I take the point smiffy about the specific re the Queen herself never ordered people out. And all things being equal that would be fine. Only a few days ago I was suggesting that there’s a danger in over-reifying the handshake and indeed the Queen herself, but perhaps there’s a danger in ignoring her constitutional position within the UK. She is head of state (and an unelected one) who has both a symbolic religious role (as head of the CofE) and a symbolic military role as CinC of the British Armed Forces. Her offspring have served in those forces.

But I think it’s a matter of perception, isn’t it?
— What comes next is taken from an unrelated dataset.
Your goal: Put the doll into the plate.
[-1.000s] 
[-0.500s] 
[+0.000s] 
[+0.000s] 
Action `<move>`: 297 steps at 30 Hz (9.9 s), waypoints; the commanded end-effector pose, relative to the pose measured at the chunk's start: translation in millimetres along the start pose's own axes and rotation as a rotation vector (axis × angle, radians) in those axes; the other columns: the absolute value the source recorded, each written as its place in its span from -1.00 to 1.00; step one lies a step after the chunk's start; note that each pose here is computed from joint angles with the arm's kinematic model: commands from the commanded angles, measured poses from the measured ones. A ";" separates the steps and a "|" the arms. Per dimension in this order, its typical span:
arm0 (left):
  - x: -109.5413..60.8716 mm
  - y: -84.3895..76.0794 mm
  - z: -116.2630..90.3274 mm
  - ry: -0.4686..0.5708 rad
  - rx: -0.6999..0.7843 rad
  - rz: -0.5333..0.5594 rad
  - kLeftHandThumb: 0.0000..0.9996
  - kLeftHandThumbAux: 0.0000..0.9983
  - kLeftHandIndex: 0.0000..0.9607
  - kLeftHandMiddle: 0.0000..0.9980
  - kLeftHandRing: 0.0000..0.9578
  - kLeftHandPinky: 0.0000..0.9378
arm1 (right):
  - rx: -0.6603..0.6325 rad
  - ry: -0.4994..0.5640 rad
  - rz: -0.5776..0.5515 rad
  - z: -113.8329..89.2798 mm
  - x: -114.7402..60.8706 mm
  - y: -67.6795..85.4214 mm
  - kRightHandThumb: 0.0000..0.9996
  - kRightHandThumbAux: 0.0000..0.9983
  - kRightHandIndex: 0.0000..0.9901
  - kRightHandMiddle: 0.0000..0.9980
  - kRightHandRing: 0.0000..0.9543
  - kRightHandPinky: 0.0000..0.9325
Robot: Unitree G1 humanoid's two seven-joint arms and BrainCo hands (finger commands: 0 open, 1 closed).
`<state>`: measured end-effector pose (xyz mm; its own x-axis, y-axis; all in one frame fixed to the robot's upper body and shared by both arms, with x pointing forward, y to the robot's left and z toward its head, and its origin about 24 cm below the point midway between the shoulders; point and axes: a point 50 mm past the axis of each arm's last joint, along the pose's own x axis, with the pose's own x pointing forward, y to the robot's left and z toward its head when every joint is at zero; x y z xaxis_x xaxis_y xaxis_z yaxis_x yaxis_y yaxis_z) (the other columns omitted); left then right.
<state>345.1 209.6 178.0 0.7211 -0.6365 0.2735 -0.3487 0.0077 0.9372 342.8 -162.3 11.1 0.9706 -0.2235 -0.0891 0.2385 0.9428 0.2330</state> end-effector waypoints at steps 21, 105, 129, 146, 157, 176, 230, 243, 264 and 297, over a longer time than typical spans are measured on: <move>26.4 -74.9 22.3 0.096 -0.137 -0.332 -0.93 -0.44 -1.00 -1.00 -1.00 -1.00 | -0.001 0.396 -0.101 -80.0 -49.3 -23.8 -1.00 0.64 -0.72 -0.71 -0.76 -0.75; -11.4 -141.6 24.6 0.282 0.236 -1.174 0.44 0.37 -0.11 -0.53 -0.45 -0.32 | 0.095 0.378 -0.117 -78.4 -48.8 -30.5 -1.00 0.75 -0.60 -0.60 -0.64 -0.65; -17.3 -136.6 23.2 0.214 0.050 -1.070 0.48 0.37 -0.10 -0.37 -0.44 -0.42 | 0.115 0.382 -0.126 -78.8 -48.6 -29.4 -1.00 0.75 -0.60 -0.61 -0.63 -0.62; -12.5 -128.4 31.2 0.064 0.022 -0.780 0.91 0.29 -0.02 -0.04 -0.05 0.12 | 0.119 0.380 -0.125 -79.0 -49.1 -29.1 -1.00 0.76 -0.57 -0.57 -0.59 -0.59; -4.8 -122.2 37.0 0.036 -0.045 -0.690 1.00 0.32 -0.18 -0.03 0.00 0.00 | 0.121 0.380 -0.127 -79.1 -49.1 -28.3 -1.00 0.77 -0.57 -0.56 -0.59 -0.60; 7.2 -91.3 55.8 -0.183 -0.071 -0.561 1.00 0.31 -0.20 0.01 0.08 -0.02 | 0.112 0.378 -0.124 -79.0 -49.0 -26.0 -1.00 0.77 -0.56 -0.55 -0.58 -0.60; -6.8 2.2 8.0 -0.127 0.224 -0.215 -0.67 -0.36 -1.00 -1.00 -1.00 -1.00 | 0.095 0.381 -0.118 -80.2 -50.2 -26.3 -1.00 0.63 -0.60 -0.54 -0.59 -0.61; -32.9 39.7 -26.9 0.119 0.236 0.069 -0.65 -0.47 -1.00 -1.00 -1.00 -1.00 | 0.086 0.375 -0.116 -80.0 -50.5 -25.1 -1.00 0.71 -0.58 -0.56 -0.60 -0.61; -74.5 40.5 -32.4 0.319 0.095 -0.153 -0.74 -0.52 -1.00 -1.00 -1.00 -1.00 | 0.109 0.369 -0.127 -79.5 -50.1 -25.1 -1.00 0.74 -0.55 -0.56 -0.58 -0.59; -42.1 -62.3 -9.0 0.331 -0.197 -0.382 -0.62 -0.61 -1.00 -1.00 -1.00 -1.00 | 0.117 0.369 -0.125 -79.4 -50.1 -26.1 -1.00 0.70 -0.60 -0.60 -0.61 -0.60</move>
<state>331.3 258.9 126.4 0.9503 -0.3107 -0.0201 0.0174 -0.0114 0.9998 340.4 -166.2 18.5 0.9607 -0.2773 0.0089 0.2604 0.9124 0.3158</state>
And also power relationships – particularly as regards a minority within the political construct of the North who were always detached and pushed away from sharing power within it and in regard to the weight afforded to the monarchy by Unionism as a means of socio-political differentiation.

Of course the Queen doesn’t exercise executive authority – and there’s obviously a distinction to be made (indeed I did point out in my OP it wasn’t entirely the same), but as a representation, and a pretty direct one of the British state and British armed forces there’s a weight of meaning there which perhaps would have made it sensible for Moriarty to reflect upon the dual meanings implicit in the meeting (quite apart from the obvious one of that minority now standing at a level position with Unionism etc, etc in contrast to the past).

And I’d think makedoandmend and Oireachtas Retort are correct in that somehow this is meant to mean something and near enough nothing (see Patrick Smyth in today’s Irish Times for the latter).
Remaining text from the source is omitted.